We have seen the aeroplane boarding problem in the previous post. Let’s try and verify that using an R program. Here is the code:
x_rand <- c(1,2,3,4,5,6,7)
f_seat <- sample(x_rand, size = 1)
x_rand <- x_rand[-f_seat]
print(paste0(" Firat one takes ", f_seat))
print(paste0(x_rand, " remains"))
for (i in 2:6){
print(paste0("Next one is ", i))
if(i %in% x_rand){
x_rand <- x_rand[-which(x_rand == i)]
print(paste0(x_rand, " remains"))
} else {
n_seat <- sample(x_rand, size = 1)
x_rand <- x_rand[-which(x_rand == n_seat)]

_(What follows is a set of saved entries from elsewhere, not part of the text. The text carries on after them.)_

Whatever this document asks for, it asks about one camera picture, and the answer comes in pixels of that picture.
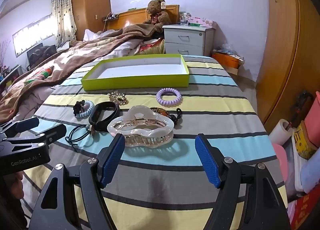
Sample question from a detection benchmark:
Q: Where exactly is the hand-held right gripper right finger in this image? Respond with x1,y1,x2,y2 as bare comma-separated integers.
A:
194,134,292,230

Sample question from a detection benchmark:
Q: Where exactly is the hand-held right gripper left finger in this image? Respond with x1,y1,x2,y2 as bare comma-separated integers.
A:
29,134,125,230

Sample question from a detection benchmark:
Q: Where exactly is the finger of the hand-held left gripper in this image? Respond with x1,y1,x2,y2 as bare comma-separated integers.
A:
4,123,67,146
0,117,40,136

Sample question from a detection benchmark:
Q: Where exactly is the grey mouse-ear hair clip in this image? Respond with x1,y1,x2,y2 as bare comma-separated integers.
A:
65,123,109,147

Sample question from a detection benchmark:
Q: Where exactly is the blue spiral hair tie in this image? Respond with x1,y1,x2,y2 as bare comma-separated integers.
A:
73,100,95,120

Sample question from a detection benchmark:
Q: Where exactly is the clear hair claw clip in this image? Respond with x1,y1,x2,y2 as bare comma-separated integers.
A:
107,105,175,148

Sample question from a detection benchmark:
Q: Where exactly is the black wristband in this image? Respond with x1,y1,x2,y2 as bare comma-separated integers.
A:
88,102,121,132

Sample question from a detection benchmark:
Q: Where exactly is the dark red bead bracelet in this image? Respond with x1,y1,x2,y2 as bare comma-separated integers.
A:
149,106,183,124

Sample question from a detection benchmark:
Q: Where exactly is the purple spiral hair tie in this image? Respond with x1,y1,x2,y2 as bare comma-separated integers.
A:
156,88,183,107

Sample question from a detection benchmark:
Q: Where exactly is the green shallow cardboard box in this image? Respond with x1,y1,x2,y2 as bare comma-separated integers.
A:
80,54,190,92

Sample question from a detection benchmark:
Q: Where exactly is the person's left hand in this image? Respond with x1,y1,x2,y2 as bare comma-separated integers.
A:
7,170,25,197

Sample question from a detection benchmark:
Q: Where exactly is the red green cushion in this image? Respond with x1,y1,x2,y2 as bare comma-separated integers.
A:
24,65,55,84

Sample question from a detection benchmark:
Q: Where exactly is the gold rhinestone brooch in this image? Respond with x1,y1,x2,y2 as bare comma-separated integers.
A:
107,91,128,106

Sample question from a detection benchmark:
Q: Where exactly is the dark screen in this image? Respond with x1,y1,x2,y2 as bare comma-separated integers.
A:
26,44,58,71

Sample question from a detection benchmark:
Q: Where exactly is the brown fleece blanket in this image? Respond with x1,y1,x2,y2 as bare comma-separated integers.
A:
0,24,160,120

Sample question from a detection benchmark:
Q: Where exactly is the white paper roll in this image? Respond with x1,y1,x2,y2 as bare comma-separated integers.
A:
269,119,293,145

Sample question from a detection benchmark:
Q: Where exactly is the window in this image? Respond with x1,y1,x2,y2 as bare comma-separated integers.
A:
12,14,55,58

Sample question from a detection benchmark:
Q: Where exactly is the yellow printed tin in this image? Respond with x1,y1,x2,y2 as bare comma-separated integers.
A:
291,122,318,160

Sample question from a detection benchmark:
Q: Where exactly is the orange storage box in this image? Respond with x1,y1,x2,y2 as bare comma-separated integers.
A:
212,50,244,71

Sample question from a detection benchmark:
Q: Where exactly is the white pillow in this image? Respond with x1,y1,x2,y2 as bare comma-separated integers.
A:
82,29,103,42

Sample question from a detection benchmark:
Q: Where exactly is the pink plastic storage box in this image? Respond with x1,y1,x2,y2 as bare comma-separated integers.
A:
304,91,320,148

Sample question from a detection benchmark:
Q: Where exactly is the patterned curtain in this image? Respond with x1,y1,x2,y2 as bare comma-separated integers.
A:
51,0,77,48

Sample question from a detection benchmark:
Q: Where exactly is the red yellow patterned pillow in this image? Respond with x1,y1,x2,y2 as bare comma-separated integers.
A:
136,38,165,56

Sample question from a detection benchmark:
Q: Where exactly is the grey drawer nightstand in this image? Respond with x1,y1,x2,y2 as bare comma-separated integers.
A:
162,24,215,57

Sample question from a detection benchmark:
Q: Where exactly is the wooden headboard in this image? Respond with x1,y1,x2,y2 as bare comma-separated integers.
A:
104,5,180,31

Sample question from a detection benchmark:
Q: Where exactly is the tall wooden wardrobe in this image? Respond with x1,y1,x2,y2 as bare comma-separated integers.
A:
71,0,112,42

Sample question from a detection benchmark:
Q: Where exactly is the large wooden closet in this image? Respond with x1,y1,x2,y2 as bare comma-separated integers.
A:
256,0,320,133

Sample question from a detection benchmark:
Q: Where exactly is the pink floral box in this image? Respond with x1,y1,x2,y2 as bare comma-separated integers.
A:
190,16,216,29

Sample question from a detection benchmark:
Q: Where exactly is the clear glass container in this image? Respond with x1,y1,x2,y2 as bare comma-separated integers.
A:
179,13,192,25

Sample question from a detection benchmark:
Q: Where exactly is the brown teddy bear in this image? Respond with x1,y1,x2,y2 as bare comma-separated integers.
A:
142,0,172,33

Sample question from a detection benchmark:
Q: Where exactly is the power strip with cables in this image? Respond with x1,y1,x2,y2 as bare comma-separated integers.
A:
102,13,119,22

print(paste0(x_rand, " remains"))
}
}
print(paste0(x_rand, " Seat for Last"))
if(x_rand == 7){
counter = 1
}else
counter = 0And the output is:
[1] " Firat one takes 5"
[1] "1 remains" "2 remains" "3 remains" "4 remains" "6 remains" "7 remains"
[1] "Next one is 2"
[1] "1 remains" "3 remains" "4 remains" "6 remains" "7 remains"
[1] "Next one is 3"
[1] "1 remains" "4 remains" "6 remains" "7 remains"
[1] "Next one is 4"
[1] "1 remains" "6 remains" "7 remains"
[1] "Next one is 5"
[1] "1 remains" "6 remains"
[1] "Next one is 6"
[1] "1 remains"
[1] "1 Seat for Last"Now, let us run the code for 100 passengers 10000 times and estimate the proportion for the last passenger to get the last seat.
success <- replicate(10000, {
x_rand <- seq(1:100)
f_seat <- sample(x_rand, size = 1)
x_rand <- x_rand[-f_seat]
for (i in 2:99){
if(i %in% x_rand){
x_rand <- x_rand[-which(x_rand == i)]
} else {
n_seat <- sample(x_rand, size = 1)
x_rand <- x_rand[-which(x_rand == n_seat)]
}
}
if(x_rand == 100){
counter = 1
}else
counter = 0
})
mean(success)The answer is 0.5!
The proportion for the last passenger getting seat 1 is also 0.5. Try putting any other; the answer will be zero.